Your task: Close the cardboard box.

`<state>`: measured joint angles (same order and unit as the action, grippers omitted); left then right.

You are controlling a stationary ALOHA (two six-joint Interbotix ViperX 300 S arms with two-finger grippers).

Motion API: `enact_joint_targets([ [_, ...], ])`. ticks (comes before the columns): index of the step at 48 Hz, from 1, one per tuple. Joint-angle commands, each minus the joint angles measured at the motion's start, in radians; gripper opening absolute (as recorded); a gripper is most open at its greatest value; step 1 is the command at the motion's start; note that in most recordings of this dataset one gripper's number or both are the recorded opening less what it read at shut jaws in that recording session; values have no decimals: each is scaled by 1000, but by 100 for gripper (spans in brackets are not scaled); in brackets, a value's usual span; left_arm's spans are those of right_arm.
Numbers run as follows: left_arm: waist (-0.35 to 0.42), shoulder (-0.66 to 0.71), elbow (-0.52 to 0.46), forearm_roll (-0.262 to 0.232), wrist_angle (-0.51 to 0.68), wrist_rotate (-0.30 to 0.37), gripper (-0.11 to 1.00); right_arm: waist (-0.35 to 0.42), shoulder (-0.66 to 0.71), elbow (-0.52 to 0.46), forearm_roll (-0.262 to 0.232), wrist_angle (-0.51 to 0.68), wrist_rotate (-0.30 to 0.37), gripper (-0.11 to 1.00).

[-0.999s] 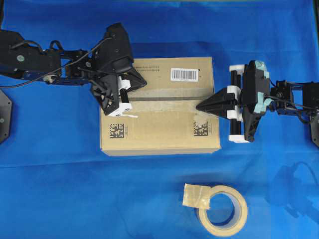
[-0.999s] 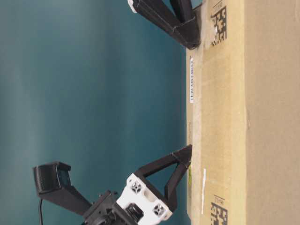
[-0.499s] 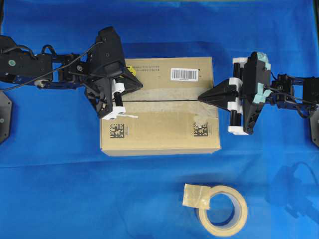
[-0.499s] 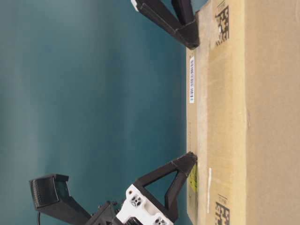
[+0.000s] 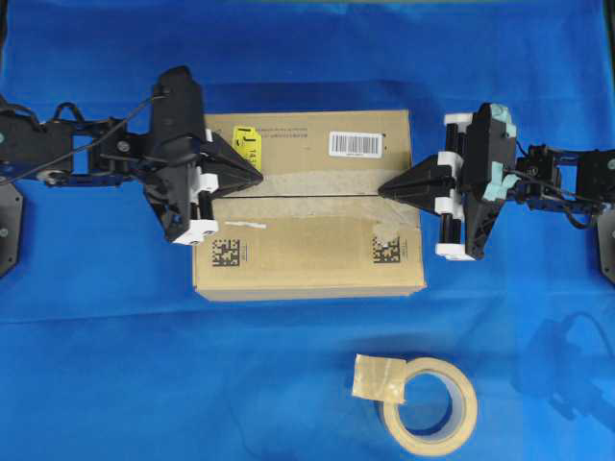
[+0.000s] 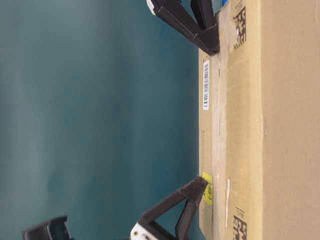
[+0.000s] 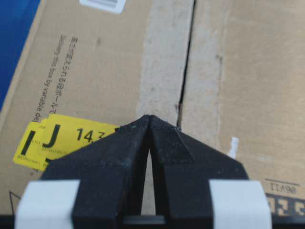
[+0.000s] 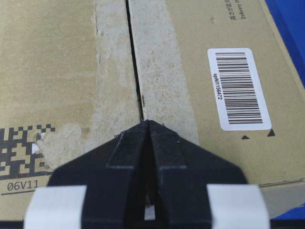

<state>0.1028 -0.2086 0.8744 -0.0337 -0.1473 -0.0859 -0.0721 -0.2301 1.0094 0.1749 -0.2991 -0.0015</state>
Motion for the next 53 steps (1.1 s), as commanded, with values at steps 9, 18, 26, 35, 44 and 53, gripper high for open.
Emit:
enact_joint_targets([
  [9,-25,-63,94,-2,-227,9,0,-6,-3,-9,3,-6,0,0],
  [18,-51,-55,198,0,-425,14,0,-6,-3,-9,2,-5,0,0],
  [26,-52,-38,272,-2,-541,12,0,-6,-3,-9,2,-8,0,0],
  [35,-52,-5,282,-2,-575,12,0,-6,-3,-9,3,-11,2,0],
  [44,-55,46,278,-2,-581,12,0,-6,-5,-9,3,-9,3,0],
  [53,-55,67,281,-2,-597,12,0,-6,-5,-9,3,-11,3,0],
])
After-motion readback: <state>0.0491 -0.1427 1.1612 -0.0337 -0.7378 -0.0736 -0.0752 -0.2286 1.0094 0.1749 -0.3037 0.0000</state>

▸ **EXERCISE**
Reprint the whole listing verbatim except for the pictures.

▸ **SOLVED PROBLEM**
Your task: Close the cardboard box.

`<state>`: measured joint angles (same order and unit as the action, grippers omitted); left then right.

You are controlling a stationary ALOHA (two six-joint Interbotix ViperX 300 S arms with two-finger grippers).

Motion API: `enact_joint_targets([ [_, ...], ])`. ticks (comes before the columns): index of the step at 48 Hz, from 1, one per tuple. Joint-angle commands, each minus the joint angles measured at the motion's start, in radians; gripper opening absolute (as recorded); a gripper is most open at its greatest value; step 1 is the command at the motion's start; note that in most recordings of this dataset one gripper's number or both are the recorded opening less what it read at shut jaws in that recording session; values have no decimals: each is scaled by 1000, but by 100 for gripper (spans in brackets are not scaled); in brackets, a value's usual span; left_arm's spans are those of right_arm.
Numbers run as follows: left_arm: waist (-0.35 to 0.42), shoulder (-0.66 to 0.71), elbow (-0.52 to 0.46), forearm_roll (-0.262 to 0.232), wrist_angle (-0.51 to 0.68), wrist_rotate (-0.30 to 0.37), gripper (-0.11 to 1.00); right_arm: waist (-0.35 to 0.42), shoulder (-0.66 to 0.71), elbow (-0.52 to 0.46), forearm_roll (-0.262 to 0.232), wrist_angle (-0.51 to 0.68), wrist_rotate (-0.30 to 0.37), gripper (-0.11 to 1.00).

[-0.999s] 
[-0.999s] 
[-0.499s] 
[-0.499s] 
[+0.000s] 
[+0.000s] 
[+0.000s] 
[+0.000s] 

<state>0.1028 -0.2086 0.8744 -0.0337 -0.1473 -0.0859 -0.0721 -0.2301 1.0094 0.1749 -0.2991 -0.0015</state>
Motion for the next 53 steps (1.1 s), as commanded, with values at steps 9, 18, 26, 35, 44 and 53, gripper high for open.
Emit:
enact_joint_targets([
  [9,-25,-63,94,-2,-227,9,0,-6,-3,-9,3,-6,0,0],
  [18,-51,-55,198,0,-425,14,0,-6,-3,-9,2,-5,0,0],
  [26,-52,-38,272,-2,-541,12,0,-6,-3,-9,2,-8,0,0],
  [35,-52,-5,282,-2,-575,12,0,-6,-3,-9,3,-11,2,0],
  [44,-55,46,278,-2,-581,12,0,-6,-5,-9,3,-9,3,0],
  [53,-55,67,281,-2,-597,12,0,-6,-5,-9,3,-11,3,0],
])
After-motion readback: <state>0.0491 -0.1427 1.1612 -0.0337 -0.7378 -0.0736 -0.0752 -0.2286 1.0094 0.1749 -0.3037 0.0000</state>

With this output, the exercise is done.